Rubens

Sir Peter Paul Rubens (1577-1640) was the greatest and most influential figure of the northern Baroque. A master of the Antwerp painters' guild from 1598, he completed his education and developed his style during a long stay in Italy, from 1600 to 1608. In particular, he absorbed the influence of antiquity, the High Renaissance and such notable contemporaries as Annibale Carracci and Caravaggio. On his return he was appointed court painter to the Spanish Governors of the Netherlands. Settling in Antwerp, he produced the Raising of the Cross (1610-11) and the Descent from the Cross (1611-14), two huge triptychs, for the city's cathedral. The success of these works contributed to his international reputation as a history painter working in a manner at once grand and vigorous. He met the phenomenal demand for his work by establishing a large and efficient studio, which drew on the talents of such major figures as Jacob Jordaens (1593-1678), Frans Snyders (1579-1657) and Van Dyck. His services were sought by the royal families of England, France and Spain, their patronage leading to his involvement in diplomacy as well as painting.
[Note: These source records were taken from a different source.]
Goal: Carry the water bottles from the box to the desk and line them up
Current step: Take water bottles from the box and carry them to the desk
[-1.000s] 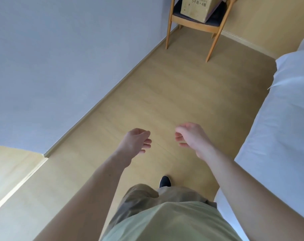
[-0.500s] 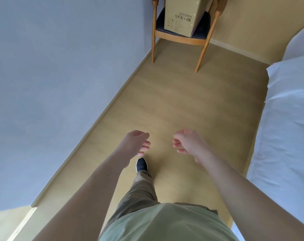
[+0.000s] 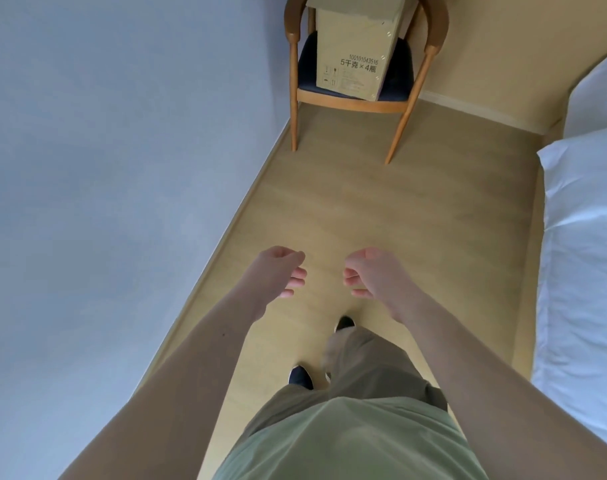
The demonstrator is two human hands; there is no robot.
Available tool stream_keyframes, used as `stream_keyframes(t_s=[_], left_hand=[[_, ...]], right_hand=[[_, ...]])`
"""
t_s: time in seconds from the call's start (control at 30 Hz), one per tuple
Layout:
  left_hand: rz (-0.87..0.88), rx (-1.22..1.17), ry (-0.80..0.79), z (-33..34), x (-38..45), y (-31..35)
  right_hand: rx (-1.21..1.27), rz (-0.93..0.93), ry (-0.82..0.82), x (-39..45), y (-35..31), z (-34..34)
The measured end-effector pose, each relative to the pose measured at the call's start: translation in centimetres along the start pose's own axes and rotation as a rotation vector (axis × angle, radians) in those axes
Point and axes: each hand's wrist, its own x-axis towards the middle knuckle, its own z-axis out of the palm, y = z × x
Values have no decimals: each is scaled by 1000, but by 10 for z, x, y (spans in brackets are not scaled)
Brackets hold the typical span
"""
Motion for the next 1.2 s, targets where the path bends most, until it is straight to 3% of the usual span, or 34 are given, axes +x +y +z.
stream_keyframes(t_s=[0.27,0.8,1.2], left_hand=[[-12,28,-13,0,92,88],[27,29,-13,31,279,327],[71,148,-93,-11,410,467]], right_hand=[[37,23,1,98,-78,-32],[72,-36,13,319,-255,-152],[122,-18,146,430,-371,-166]])
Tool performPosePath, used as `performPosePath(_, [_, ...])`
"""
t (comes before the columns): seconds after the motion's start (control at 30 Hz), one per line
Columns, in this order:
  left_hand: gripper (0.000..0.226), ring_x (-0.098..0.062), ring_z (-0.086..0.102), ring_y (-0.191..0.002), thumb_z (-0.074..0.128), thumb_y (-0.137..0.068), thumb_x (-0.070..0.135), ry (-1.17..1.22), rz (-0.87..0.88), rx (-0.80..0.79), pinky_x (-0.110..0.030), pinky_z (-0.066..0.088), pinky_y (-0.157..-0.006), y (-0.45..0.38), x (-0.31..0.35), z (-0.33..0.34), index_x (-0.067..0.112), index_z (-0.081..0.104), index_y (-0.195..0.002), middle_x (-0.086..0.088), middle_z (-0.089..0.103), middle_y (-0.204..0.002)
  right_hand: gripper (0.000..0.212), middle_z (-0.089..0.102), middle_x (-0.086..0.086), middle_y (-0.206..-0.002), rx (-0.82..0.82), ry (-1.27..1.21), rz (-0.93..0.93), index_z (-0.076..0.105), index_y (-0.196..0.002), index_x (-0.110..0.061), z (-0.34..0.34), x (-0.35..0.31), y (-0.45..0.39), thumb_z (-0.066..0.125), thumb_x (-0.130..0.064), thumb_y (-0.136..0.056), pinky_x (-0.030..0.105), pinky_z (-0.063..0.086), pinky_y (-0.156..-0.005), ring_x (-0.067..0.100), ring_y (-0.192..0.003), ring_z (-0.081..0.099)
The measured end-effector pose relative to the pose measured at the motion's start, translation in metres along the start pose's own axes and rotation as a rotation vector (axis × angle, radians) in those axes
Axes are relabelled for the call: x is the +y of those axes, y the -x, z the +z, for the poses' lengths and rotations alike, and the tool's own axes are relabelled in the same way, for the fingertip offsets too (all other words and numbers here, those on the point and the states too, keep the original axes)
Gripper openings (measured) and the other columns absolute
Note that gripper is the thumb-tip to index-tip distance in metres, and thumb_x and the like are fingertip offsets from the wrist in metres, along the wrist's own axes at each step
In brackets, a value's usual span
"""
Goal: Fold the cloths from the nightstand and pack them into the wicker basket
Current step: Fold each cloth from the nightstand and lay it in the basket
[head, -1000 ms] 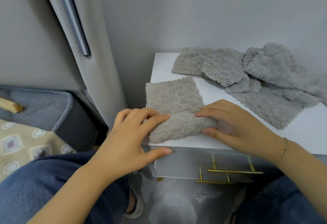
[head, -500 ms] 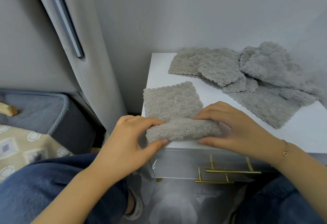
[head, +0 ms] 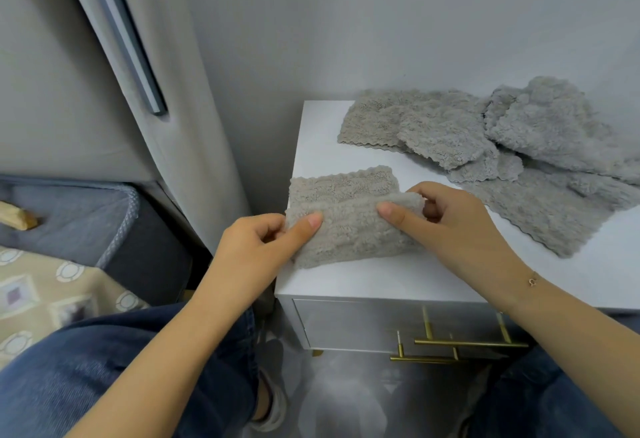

Charles I of England made him a knight and commissioned him to decorate the ceiling of the Banqueting House, London, with a series of canvases representing the reign of his father, James I (completed 1635). In 1635 he bought a country house, the Chateau de Steen, between Brussels and Malines, which sparked a late passion for landscape painting, the branch of his art most praised by John Constable as well as by Ruskin. In Modern Painters I, Ruskin singled out Rubens as the only Flemish landscape painter of any great value (see Ruskin on Rubens).